_Work request_
The material below holds a span beginning at the line with "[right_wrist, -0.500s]" and ending at the line with "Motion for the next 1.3". Quote that span exactly, both ends included, and only that span.

_Task material_

==================================================

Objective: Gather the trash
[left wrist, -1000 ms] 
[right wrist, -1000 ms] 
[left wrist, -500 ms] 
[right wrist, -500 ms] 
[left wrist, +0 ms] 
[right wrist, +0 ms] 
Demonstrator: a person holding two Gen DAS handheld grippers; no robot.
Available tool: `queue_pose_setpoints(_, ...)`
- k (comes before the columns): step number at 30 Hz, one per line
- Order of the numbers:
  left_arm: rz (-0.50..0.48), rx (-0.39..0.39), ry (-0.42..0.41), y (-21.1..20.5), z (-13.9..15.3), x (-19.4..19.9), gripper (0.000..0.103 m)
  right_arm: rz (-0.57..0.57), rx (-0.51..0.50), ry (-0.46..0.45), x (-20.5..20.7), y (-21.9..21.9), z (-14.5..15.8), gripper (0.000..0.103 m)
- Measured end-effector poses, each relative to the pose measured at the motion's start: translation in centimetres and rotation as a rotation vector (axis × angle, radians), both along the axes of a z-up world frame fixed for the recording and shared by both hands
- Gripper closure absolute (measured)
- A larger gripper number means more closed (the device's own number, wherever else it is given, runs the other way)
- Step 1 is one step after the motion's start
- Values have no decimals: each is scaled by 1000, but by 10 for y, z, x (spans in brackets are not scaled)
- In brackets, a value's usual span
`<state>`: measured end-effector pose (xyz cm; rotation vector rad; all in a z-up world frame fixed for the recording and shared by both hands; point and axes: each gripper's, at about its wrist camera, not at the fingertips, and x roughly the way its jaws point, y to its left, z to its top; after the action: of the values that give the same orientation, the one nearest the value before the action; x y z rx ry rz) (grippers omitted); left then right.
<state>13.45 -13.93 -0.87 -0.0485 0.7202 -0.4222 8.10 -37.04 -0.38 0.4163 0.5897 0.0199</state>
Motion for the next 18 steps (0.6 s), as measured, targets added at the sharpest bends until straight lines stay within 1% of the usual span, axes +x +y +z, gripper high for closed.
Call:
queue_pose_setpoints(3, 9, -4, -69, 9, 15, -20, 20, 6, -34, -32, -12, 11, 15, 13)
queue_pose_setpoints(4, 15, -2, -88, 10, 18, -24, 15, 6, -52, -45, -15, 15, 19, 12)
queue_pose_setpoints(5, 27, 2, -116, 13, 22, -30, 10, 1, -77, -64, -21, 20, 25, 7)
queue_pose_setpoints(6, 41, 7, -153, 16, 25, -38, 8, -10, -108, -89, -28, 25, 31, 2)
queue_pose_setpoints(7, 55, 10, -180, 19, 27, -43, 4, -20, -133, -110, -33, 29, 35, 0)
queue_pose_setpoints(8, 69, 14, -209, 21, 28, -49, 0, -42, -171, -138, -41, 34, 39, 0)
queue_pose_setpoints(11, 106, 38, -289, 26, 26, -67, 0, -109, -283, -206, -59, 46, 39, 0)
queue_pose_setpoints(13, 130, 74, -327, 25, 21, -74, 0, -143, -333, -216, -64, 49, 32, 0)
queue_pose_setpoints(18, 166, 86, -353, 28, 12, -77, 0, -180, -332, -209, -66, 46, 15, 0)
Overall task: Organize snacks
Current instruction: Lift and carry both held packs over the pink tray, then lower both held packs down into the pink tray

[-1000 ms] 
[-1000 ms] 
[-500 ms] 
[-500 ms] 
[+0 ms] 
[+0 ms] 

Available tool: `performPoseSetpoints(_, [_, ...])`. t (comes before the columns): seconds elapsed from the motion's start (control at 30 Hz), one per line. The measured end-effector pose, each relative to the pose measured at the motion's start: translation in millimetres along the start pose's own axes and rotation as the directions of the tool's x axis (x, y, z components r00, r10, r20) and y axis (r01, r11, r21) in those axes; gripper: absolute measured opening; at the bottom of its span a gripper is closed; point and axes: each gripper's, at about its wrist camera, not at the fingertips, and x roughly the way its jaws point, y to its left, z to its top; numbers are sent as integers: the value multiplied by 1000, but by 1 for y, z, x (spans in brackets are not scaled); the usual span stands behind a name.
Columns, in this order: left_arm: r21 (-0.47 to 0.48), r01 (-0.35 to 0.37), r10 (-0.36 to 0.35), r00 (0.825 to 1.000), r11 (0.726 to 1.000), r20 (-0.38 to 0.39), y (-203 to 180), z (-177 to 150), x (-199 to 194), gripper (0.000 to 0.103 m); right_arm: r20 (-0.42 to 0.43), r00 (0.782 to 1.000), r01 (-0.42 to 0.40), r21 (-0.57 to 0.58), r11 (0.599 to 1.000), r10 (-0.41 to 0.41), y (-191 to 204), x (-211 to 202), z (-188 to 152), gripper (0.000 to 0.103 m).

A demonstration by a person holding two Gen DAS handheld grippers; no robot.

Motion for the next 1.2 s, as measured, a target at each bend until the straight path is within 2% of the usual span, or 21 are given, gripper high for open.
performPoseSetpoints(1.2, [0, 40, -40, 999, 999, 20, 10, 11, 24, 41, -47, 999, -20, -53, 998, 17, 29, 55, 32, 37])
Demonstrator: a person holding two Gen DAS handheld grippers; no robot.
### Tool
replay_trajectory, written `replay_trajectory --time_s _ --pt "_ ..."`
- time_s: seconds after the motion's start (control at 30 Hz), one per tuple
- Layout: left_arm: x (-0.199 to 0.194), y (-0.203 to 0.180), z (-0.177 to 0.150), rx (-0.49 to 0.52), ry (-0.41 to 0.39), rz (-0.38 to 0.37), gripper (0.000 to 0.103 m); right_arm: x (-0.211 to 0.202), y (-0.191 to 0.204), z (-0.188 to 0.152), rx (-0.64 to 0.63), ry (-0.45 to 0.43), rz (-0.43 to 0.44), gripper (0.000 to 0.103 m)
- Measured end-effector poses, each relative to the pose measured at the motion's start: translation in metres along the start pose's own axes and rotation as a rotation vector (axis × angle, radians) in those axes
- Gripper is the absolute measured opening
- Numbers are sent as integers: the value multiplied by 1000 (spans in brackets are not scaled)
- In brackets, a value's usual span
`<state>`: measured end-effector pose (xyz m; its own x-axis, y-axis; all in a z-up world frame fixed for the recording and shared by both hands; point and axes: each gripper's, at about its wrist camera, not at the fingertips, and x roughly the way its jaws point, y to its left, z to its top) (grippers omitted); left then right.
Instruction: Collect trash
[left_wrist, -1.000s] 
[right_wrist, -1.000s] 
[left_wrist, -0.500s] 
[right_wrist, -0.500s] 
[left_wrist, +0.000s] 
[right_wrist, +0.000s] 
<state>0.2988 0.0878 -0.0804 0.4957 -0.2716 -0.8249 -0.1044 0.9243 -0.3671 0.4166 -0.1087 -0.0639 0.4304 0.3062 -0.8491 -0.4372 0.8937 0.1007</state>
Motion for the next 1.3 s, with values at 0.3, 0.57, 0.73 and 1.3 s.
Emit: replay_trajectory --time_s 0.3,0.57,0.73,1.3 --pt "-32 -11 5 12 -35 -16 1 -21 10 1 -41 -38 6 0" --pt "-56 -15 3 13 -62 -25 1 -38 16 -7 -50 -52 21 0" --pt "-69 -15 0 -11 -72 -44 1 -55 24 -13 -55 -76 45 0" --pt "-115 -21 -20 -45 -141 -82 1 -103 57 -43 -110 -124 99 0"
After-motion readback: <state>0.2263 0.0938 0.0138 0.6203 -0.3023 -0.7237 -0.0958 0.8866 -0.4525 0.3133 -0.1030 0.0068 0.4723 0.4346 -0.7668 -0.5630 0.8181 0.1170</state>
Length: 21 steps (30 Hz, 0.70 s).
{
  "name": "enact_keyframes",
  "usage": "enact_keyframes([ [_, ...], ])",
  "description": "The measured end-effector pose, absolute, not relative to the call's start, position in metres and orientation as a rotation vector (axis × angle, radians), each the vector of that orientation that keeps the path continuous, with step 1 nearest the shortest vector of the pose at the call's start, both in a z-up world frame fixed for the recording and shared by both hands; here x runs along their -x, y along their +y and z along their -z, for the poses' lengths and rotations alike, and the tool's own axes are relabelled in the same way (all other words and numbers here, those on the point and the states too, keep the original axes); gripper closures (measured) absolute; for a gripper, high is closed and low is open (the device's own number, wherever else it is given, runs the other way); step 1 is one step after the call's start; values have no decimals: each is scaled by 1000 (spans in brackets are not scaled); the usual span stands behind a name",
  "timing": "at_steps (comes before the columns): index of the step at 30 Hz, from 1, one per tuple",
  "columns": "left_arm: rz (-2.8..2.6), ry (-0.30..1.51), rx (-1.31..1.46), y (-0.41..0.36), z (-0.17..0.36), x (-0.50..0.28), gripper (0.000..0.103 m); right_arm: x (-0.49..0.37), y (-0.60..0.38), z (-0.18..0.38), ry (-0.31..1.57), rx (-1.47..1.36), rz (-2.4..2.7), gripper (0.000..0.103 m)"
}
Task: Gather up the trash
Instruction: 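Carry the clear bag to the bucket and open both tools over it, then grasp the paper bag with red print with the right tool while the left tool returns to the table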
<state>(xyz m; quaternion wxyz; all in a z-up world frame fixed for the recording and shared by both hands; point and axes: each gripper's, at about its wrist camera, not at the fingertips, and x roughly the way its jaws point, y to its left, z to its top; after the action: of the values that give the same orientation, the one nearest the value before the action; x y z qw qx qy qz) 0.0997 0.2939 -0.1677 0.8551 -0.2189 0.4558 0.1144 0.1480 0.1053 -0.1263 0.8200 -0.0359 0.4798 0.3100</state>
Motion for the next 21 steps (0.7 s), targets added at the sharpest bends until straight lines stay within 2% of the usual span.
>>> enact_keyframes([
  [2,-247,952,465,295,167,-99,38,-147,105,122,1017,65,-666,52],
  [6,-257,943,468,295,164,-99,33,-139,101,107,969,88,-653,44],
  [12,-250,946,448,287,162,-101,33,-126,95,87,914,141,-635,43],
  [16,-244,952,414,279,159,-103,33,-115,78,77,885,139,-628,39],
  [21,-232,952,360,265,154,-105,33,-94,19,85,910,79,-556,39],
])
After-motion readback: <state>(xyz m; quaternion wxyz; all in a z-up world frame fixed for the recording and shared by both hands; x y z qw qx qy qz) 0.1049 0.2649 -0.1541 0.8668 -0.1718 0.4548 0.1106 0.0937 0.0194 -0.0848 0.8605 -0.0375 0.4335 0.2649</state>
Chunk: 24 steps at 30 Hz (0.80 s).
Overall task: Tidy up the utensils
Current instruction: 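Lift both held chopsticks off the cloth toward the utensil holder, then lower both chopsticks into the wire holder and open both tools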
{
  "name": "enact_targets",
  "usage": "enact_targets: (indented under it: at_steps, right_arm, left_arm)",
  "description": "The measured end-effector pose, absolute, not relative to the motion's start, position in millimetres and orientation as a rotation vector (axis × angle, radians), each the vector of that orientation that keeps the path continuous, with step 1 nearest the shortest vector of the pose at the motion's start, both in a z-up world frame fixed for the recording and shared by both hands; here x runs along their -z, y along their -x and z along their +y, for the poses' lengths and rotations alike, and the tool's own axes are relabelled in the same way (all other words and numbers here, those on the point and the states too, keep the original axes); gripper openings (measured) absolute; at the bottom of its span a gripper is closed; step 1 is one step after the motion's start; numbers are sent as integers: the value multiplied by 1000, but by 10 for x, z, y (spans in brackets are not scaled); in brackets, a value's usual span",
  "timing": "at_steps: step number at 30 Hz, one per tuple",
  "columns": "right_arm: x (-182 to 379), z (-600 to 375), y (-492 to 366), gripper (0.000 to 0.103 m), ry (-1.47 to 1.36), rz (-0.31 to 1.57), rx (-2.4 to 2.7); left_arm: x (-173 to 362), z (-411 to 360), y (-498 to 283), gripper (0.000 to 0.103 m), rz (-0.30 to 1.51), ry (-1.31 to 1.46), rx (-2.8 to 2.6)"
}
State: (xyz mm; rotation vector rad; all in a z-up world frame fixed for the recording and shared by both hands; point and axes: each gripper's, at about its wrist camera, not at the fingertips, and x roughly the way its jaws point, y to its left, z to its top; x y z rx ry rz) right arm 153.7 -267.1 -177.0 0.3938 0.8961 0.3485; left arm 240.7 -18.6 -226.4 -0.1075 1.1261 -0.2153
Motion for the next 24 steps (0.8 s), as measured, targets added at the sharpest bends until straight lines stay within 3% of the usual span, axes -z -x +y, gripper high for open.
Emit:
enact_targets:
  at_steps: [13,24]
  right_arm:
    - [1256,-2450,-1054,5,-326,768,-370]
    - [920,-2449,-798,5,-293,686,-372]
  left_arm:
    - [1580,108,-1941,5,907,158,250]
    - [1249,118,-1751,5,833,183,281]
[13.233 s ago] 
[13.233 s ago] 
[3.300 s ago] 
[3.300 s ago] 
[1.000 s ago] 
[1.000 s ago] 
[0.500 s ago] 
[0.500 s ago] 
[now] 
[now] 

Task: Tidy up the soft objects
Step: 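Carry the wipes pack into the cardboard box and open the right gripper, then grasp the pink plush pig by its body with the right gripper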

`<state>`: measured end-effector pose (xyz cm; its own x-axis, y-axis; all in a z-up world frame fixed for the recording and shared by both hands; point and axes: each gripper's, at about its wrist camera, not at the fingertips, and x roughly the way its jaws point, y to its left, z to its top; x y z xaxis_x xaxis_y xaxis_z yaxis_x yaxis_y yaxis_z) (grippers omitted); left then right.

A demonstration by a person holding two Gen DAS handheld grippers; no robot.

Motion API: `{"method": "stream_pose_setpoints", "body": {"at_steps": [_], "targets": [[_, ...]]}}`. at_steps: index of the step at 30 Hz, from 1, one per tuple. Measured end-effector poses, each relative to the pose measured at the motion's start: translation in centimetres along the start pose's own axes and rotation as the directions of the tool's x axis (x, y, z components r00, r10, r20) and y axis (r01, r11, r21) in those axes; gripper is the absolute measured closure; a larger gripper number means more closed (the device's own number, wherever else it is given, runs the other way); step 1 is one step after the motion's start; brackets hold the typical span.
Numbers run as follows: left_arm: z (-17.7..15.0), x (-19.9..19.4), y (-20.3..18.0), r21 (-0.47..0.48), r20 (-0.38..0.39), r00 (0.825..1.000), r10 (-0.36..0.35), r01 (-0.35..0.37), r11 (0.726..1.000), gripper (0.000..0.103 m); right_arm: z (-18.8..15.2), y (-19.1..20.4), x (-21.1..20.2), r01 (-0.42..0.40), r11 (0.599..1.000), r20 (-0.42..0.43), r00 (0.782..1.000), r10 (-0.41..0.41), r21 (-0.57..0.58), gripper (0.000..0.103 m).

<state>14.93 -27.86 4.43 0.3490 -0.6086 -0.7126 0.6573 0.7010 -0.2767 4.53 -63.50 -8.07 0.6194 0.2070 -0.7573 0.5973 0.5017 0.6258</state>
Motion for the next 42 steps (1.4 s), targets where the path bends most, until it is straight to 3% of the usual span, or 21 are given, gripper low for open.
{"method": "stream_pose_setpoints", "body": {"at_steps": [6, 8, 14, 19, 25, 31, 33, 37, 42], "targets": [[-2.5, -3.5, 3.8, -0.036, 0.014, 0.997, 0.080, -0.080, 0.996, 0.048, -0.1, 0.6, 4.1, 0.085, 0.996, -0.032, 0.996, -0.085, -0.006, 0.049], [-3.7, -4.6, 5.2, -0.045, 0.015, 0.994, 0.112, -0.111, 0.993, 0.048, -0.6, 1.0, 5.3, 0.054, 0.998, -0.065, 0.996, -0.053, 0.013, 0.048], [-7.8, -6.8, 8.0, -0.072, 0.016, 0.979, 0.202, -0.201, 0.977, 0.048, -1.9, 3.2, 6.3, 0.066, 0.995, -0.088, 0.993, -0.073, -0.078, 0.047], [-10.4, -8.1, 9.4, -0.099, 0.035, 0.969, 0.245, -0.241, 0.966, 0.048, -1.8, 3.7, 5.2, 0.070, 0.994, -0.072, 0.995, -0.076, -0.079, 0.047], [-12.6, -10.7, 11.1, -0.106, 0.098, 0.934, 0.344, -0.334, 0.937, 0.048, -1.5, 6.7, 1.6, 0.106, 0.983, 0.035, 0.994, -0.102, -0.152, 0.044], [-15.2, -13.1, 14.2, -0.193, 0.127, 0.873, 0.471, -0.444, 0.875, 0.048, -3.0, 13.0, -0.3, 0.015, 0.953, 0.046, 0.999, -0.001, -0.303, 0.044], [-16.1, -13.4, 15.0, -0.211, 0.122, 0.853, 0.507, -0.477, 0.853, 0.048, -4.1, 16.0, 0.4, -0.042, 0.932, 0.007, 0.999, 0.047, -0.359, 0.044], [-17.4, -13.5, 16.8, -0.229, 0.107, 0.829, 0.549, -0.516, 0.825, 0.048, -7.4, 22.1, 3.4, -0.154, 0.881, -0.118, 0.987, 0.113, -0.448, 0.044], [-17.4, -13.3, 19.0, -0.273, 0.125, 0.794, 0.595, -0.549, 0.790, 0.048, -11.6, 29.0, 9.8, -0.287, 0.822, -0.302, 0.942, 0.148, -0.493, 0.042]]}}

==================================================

_Solution below_
[right_wrist, -0.500s] 
[left_wrist, +0.000s] 
[right_wrist, +0.000s] 
<state>0.2988 0.0878 -0.0804 0.4957 -0.2716 -0.8249 -0.1044 0.9243 -0.3671 0.4166 -0.1087 -0.0639 0.4304 0.3062 -0.8491 -0.4372 0.8937 0.1007</state>
Motion for the next 1.3 s, with values at 0.3, 0.57, 0.73 and 1.3 s.

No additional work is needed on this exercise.